**What is being asked**
Give the listing again in full, matching it character for character.

**Recorded data**
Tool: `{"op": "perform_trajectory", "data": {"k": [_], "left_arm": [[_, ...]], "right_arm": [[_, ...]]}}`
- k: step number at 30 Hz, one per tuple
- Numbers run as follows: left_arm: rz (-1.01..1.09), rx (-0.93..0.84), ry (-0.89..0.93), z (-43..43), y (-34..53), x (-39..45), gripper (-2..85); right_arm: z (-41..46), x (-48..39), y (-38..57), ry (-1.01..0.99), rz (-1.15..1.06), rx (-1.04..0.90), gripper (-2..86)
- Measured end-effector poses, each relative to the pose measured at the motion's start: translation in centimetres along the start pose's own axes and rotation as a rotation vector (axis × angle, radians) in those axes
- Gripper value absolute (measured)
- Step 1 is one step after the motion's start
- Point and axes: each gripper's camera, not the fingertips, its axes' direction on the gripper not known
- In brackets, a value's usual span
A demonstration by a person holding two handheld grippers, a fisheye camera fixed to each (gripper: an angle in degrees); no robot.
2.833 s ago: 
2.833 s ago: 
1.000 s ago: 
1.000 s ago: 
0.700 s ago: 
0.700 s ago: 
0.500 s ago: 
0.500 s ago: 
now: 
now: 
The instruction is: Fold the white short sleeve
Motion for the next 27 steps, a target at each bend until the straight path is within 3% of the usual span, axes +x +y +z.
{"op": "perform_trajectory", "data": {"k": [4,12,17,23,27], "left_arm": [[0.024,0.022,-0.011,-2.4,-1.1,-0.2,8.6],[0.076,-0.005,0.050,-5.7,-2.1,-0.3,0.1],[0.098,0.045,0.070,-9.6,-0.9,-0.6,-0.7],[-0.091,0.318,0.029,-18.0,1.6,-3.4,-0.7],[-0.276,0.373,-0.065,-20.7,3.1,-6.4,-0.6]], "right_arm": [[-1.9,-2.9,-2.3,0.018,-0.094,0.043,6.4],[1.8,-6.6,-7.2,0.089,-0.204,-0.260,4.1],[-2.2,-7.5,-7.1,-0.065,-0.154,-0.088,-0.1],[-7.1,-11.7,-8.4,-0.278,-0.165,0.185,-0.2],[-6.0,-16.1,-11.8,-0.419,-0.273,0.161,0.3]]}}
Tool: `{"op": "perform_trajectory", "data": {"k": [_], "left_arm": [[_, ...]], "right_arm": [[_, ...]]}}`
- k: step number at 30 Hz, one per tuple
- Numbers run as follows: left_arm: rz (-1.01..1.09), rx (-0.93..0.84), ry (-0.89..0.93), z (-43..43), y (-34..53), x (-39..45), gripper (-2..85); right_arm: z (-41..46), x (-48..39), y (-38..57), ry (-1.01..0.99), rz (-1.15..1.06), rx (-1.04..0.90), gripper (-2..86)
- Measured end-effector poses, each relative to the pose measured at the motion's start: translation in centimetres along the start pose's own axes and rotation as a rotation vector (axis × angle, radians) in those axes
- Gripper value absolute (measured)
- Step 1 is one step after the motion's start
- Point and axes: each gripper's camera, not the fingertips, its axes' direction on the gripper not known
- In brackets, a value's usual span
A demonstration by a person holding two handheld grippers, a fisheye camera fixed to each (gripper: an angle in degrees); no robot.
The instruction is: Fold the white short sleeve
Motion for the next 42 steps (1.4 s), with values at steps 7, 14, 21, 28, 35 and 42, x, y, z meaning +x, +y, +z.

**Exercise result**
Tool: `{"op": "perform_trajectory", "data": {"k": [_], "left_arm": [[_, ...]], "right_arm": [[_, ...]]}}`
- k: step number at 30 Hz, one per tuple
- Numbers run as follows: left_arm: rz (-1.01..1.09), rx (-0.93..0.84), ry (-0.89..0.93), z (-43..43), y (-34..53), x (-39..45), gripper (-2..85); right_arm: z (-41..46), x (-48..39), y (-38..57), ry (-1.01..0.99), rz (-1.15..1.06), rx (-1.04..0.90), gripper (-2..86)
- Measured end-effector poses, each relative to the pose measured at the motion's start: translation in centimetres along the start pose's own axes and rotation as a rotation vector (axis × angle, radians) in those axes
- Gripper value absolute (measured)
- Step 1 is one step after the motion's start
- Point and axes: each gripper's camera, not the fingertips, its axes' direction on the gripper not known
- In brackets, a value's usual span
A demonstration by a person holding two handheld grippers, a fisheye camera fixed to each (gripper: an angle in degrees); no robot.
2.833 s ago: 
2.833 s ago: 
1.000 s ago: 
1.000 s ago: 
0.700 s ago: 
0.700 s ago: 
0.500 s ago: 
0.500 s ago: 
now: 
now: 
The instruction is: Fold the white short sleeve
Motion for the next 27 steps, a target at each bend until the straight path is within 3% of the usual span, axes +x +y +z.
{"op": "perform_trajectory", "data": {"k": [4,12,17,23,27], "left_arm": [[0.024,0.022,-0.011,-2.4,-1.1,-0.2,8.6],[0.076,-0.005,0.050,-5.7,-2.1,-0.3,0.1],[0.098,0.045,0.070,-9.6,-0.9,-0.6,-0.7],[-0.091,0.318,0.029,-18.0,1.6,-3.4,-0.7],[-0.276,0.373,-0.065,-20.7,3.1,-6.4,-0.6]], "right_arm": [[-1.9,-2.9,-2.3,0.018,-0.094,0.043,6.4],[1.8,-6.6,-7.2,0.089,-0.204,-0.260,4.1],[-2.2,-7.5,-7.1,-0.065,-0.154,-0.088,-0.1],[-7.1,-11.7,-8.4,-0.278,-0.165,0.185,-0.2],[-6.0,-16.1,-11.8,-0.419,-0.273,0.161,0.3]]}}
Tool: `{"op": "perform_trajectory", "data": {"k": [_], "left_arm": [[_, ...]], "right_arm": [[_, ...]]}}`
- k: step number at 30 Hz, one per tuple
- Numbers run as follows: left_arm: rz (-1.01..1.09), rx (-0.93..0.84), ry (-0.89..0.93), z (-43..43), y (-34..53), x (-39..45), gripper (-2..85); right_arm: z (-41..46), x (-48..39), y (-38..57), ry (-1.01..0.99), rz (-1.15..1.06), rx (-1.04..0.90), gripper (-2..86)
- Measured end-effector poses, each relative to the pose measured at the motion's start: translation in centimetres along the start pose's own axes and rotation as a rotation vector (axis × angle, radians) in those axes
- Gripper value absolute (measured)
- Step 1 is one step after the motion's start
- Point and axes: each gripper's camera, not the fingertips, its axes' direction on the gripper not known
- In brackets, a value's usual span
A demonstration by a person holding two handheld grippers, a fisheye camera fixed to each (gripper: an angle in degrees); no robot.
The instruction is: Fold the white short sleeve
Motion for the next 42 steps (1.4 s), with values at steps 7, 14, 21, 28, 35 and 42, x, y, z meaning +x, +y, +z.

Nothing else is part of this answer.